#DiscoRecomendado: Días tristes de Eterna Inocencia

#DiscoRecomendado: Días tristes de Eterna Inocencia

Luego de un prometedor disco debut, Eterna Inocencia irrumpió nuevamente en la escena hardcore punk nacional con su segunda entrega, el maravilloso Días tristes (1997). La banda está integrada por Guillermo Mármol, en voz; Roy Ota, en guitarra y coros; Pablo Wilk, en batería y Pablo Tatan Barbera, en bajo.

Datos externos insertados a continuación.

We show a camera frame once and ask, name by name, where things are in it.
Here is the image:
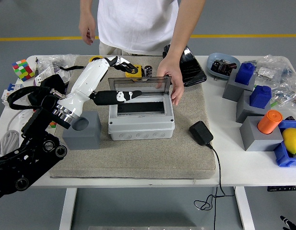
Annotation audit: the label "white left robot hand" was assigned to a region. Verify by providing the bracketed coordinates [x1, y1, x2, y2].
[57, 56, 143, 117]

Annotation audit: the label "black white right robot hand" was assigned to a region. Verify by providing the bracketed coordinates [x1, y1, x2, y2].
[279, 215, 296, 230]

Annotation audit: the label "person's right hand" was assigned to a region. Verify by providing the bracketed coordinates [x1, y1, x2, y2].
[79, 14, 97, 46]

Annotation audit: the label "person's left hand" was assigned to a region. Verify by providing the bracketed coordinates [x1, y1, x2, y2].
[156, 57, 185, 106]

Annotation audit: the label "smoky transparent box lid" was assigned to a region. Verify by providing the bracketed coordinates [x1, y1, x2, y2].
[107, 76, 172, 97]

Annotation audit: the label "blue battery block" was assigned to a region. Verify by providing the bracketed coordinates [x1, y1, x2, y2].
[235, 62, 256, 86]
[249, 85, 272, 108]

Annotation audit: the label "orange cylinder battery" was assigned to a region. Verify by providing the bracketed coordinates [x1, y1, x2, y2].
[257, 110, 284, 134]

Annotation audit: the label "black foot pedal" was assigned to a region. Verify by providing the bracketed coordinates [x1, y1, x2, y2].
[162, 44, 207, 87]

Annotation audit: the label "black table control panel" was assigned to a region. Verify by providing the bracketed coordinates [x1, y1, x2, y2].
[267, 185, 296, 192]

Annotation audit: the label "black cloth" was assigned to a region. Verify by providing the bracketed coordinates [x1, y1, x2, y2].
[27, 73, 68, 113]

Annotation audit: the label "yellow tape measure round face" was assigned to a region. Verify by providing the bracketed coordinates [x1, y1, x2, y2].
[125, 64, 142, 81]

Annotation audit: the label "light blue bowl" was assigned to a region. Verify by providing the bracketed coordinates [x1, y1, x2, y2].
[207, 52, 241, 81]

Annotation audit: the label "white table leg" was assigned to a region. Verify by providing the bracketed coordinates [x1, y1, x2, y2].
[235, 186, 255, 230]
[59, 188, 78, 230]

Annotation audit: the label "dark electronic parts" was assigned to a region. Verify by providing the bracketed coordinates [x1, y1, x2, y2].
[211, 59, 237, 77]

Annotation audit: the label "person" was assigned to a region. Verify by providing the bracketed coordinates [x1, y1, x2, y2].
[97, 0, 179, 56]

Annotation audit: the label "grey holder block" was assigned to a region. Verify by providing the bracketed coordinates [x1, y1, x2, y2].
[236, 90, 272, 124]
[239, 116, 284, 152]
[222, 71, 256, 103]

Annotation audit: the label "grey block with round hole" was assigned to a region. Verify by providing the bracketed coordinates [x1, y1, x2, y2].
[62, 110, 102, 151]

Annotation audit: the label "blue plastic bin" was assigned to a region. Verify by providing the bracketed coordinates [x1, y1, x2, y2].
[273, 119, 296, 167]

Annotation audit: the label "black power adapter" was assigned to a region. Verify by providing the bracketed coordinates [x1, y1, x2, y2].
[189, 120, 214, 146]

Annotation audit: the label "white power strip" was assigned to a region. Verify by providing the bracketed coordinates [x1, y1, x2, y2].
[17, 109, 47, 144]

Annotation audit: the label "white circuit breaker blue lever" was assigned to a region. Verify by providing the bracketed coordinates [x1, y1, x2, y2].
[0, 82, 26, 107]

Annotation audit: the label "yellow lemon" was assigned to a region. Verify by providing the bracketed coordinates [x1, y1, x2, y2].
[282, 127, 296, 154]

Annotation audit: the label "clear bag of white parts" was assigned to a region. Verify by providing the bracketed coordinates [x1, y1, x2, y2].
[255, 66, 277, 80]

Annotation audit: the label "grey-brown mat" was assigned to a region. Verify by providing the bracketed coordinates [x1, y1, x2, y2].
[46, 55, 216, 180]

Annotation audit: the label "clear bag of small parts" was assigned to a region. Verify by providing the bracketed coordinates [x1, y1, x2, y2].
[258, 54, 296, 107]

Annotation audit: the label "yellow tape measure with strap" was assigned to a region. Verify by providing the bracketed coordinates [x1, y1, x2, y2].
[59, 56, 104, 72]

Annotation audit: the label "white rail module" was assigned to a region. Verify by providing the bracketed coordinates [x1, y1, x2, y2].
[55, 69, 71, 83]

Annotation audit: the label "grey electrical enclosure box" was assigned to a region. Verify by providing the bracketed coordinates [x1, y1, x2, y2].
[108, 95, 175, 141]

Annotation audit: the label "black adapter cord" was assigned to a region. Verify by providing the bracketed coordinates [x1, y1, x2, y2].
[193, 142, 236, 211]

Corto pero intenso, pegadizo y efectivo, para escuchar una y otra vez. Contiene canciones que poseen la crudeza de No demuestra interés y la efectividad de Fun People, concentradas en un pequeño relato de algo más de 20 minutos a puro hardcore y doble pedal. Dentro del disco, hay temas en los se pasa por la injusticia contada de un padre a su hijo, como en I wish i could play with you; por la protesta social en Sufferland y por los mandatos familiares en My family; cerrando con un clásico de la banda e himno del skate made in Argentina: Sk8 for life. Para finalizar, incluyeron la melancólica Días tristes, en la que las revoluciones bajan y se dejan ver otros matices, así como también algún efecto y arreglos de guitarra, sin perder el mensaje claro y contundente.

El segundo material de Eterna Inocencia es fundamentalmente un disco hardcore old school rápido y prolijo donde abunda la rudeza del trío guitarra, bajo y batería, pero tiene también la sensibilidad en la voz y en las letras, que remiten a la esencia de bandas como Massacre.

Un disco ideal para escuchar arriba de una tabla en bermudas y con las Vans para disfrutar de principio a fin, paradójicamente, sin perder la sonrisa.

BONUS TRACK

Luego de terminar el disco, hay algunas canciones ocultas como Let´s start, reversión de un tema de su primer disco Punkypatín y My family, cantada en castellano. En la actualidad, Eterna Inocencia sigue siendo uno de los referentes del hardcore nacional; editan sus discos por su propio sello Discos del sembrador y giran por todos lados.